Sua carreira passou por diversas bandas da região, mas foi ao lado do cantor Filipão que viveu um dos períodos mais marcantes. Durante 36 anos, percorreu o Ceará e diversos estados brasileiros, acumulando experiências, amizades e histórias curiosas dos tempos de estrada. Entre elas, relembrou episódios de festas tumultuadas e desafios enfrentados durante as viagens, sempre ressaltando que o respeito e a boa convivência fizeram parte de sua trajetória.
A entrevista também revelou a origem do apelido “Bacurim”. Segundo ele, o nome surgiu por brincadeira entre os integrantes da banda de Filipão e acabou se tornando sua marca registrada, conhecida por praticamente todos em Quixeramobim.
Durante a conversa, Chico recordou momentos especiais ao lado de artistas consagrados da música nordestina. Entre eles, destacou os shows realizados com Genival Santos, Eliane, Zé Orlando e Francis Dalva, além da amizade construída com Dominguinhos, a quem descreveu como um homem simples, humilde e acolhedor. O músico guarda até hoje, com orgulho, uma fotografia ao lado do sanfoneiro registrada em Exu, Pernambuco, lembrança que afirma não vender “por dinheiro nenhum”.
Mesmo enfrentando a perda parcial da visão, Chico nunca abandonou a música. Ele contou que aprendeu a conviver com a limitação sem deixar de subir aos palcos e seguir trabalhando. Atualmente, integra a banda de Rodrigo Vaqueiro, grupo do qual faz questão de destacar o ambiente de amizade, respeito e alegria durante as viagens e apresentações.
Outro ponto que marcou a entrevista foi a forte fé do músico. Para ele, Deus sempre esteve presente em cada apresentação e em cada viagem. Antes de subir ao palco ou entrar em um veículo para seguir viagem, Chico mantém o mesmo ritual de oração, pedindo proteção para todos da equipe. Segundo ele, é dessa confiança que vem a energia para continuar tocando com entusiasmo.

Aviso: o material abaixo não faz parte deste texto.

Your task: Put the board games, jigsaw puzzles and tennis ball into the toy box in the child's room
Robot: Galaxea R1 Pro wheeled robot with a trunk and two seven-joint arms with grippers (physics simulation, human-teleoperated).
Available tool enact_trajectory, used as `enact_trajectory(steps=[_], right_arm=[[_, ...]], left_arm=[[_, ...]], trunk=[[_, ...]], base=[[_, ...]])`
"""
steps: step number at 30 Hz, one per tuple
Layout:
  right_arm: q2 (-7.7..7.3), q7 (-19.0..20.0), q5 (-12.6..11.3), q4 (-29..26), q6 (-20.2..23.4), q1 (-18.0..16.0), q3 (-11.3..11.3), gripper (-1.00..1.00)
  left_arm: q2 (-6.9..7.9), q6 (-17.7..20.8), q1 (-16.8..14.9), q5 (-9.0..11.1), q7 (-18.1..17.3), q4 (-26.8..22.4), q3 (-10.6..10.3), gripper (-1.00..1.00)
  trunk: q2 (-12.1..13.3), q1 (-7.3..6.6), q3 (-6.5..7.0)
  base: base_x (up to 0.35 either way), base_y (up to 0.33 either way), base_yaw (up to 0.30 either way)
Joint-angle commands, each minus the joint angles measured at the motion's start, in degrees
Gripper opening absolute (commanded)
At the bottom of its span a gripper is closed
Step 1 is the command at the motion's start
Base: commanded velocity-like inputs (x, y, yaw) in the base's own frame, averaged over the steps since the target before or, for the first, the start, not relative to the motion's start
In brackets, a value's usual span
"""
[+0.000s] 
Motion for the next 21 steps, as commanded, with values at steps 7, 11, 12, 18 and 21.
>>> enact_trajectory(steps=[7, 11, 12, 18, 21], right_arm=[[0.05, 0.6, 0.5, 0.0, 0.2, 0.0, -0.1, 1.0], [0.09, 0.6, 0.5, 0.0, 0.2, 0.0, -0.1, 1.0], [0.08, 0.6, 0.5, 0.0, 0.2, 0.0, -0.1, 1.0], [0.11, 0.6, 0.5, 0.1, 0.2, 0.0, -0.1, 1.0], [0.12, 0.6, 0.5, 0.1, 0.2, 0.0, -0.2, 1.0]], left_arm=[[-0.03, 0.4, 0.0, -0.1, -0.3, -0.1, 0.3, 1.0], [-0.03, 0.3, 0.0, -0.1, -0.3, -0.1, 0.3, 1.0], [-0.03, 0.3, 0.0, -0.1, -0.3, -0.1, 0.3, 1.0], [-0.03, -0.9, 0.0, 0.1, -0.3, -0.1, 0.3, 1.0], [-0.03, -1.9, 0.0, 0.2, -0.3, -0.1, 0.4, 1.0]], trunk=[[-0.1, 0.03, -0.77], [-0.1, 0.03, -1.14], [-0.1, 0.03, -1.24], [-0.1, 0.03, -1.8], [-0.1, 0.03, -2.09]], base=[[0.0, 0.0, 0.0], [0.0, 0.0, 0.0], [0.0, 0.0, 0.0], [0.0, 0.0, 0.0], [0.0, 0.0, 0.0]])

Ao falar sobre Quixeramobim, o músico fez questão de enaltecer os talentos da terra. Para Chico Bacurim, o município é um celeiro de grandes artistas e merece reconhecimento pela quantidade de músicos que ajudaram a fortalecer a cultura regional ao longo das décadas.
Mesmo após tantos anos de carreira, ele garante que não pensa em parar. Diz que continuará fazendo o que mais ama enquanto tiver saúde e disposição. “Só deixo a música quando Deus disser que chegou a hora”, afirmou, resumindo a filosofia de vida de quem transformou a paixão pela música em uma história de dedicação, humildade e amor pela cultura popular.